> **Aim of the exercise**: From the first line of the material below to the line containing "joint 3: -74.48", repeat every line exactly and add nothing.

> **Given data**:
════════════════════
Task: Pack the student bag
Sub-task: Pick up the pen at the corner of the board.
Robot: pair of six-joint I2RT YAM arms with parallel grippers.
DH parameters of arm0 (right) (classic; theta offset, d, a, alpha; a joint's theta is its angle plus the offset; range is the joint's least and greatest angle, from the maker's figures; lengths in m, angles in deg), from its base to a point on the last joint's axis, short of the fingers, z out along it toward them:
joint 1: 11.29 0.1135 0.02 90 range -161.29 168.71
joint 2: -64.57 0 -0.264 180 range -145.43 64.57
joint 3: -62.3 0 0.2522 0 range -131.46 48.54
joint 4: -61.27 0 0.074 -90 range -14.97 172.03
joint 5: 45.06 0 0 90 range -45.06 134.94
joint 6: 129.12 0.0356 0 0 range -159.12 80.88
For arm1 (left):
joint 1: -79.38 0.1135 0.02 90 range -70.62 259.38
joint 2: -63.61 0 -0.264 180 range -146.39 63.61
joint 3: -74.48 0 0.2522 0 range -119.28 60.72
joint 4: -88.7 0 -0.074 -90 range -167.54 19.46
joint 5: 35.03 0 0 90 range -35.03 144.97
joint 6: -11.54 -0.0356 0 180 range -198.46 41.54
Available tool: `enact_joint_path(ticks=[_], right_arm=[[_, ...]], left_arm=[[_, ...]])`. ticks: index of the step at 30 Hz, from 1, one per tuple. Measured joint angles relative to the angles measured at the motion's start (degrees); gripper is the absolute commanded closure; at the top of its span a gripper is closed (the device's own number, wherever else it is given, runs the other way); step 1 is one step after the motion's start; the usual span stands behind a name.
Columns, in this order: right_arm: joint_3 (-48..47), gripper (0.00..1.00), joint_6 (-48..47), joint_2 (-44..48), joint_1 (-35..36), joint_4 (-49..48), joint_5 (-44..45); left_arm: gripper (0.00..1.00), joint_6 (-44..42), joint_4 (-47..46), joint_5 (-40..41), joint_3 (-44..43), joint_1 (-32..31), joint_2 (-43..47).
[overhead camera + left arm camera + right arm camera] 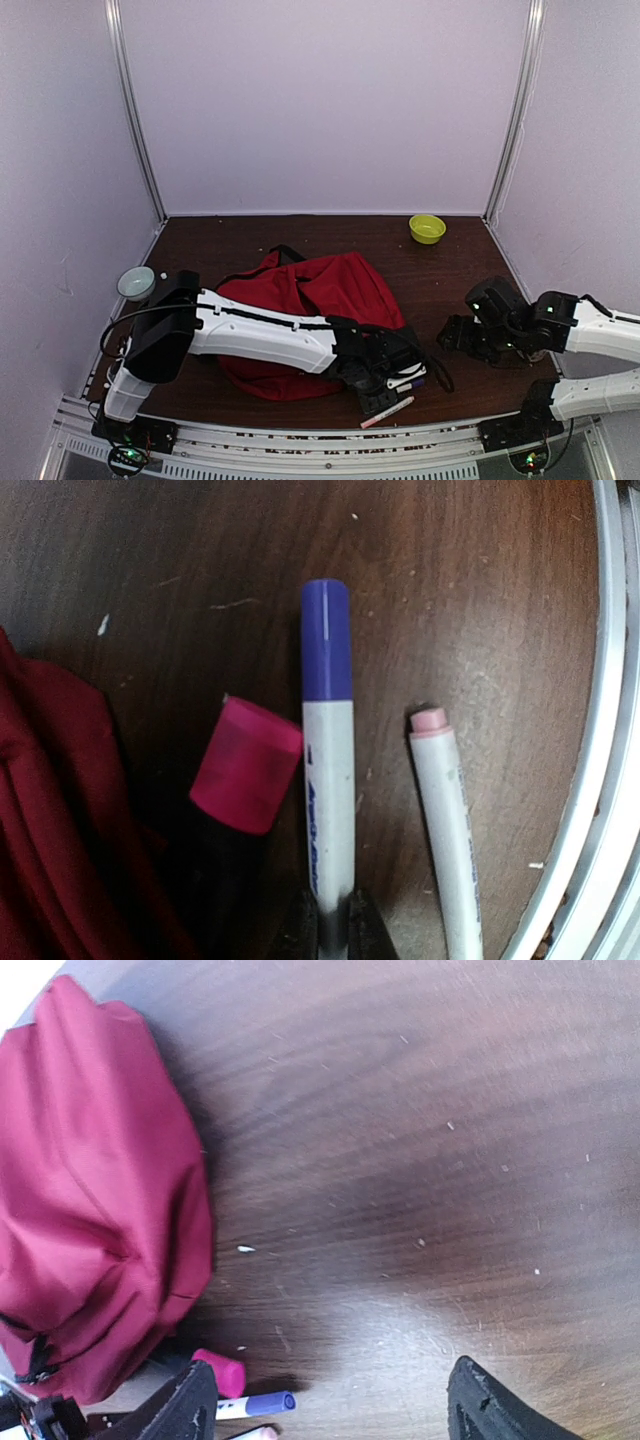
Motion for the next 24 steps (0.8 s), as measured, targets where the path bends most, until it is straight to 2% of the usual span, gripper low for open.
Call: enact_joint_path(ticks=[2, 7, 13, 20, 24], right_arm=[[-0.9, 0.18, -1.7, 0.9, 0.0, -0.1, 0.0], [-2.8, 0.06, -7.1, 6.6, 0.0, -1.7, -1.0], [-4.9, 0.05, -12.5, 12.1, 0.0, -5.2, -5.6], [-5.5, 0.08, -14.9, 11.6, -0.1, -12.8, -20.9], [-5.5, 0.19, -14.7, 8.2, -0.1, -17.2, -29.0]], left_arm=[[1.0, 0.0, -0.9, 0.2, 1.2, 0.4, 1.4], [1.0, 0.0, -3.0, 1.2, 4.5, 1.2, 8.3], [1.0, -0.8, -6.5, 3.7, 8.0, 1.6, 18.2], [1.0, -2.8, -8.5, 6.2, 12.0, 2.0, 24.0], [1.0, -3.6, -9.4, 6.8, 13.7, 2.1, 24.3]])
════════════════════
> **Answer box**:
Task: Pack the student bag
Sub-task: Pick up the pen at the corner of the board.
Robot: pair of six-joint I2RT YAM arms with parallel grippers.
DH parameters of arm0 (right) (classic; theta offset, d, a, alpha; a joint's theta is its angle plus the offset; range is the joint's least and greatest angle, from the maker's figures; lengths in m, angles in deg), from its base to a point on the last joint's axis, short of the fingers, z out along it toward them:
joint 1: 11.29 0.1135 0.02 90 range -161.29 168.71
joint 2: -64.57 0 -0.264 180 range -145.43 64.57
joint 3: -62.3 0 0.2522 0 range -131.46 48.54
joint 4: -61.27 0 0.074 -90 range -14.97 172.03
joint 5: 45.06 0 0 90 range -45.06 134.94
joint 6: 129.12 0.0356 0 0 range -159.12 80.88
For arm1 (left):
joint 1: -79.38 0.1135 0.02 90 range -70.62 259.38
joint 2: -63.61 0 -0.264 180 range -146.39 63.61
joint 3: -74.48 0 0.2522 0 range -119.28 60.72

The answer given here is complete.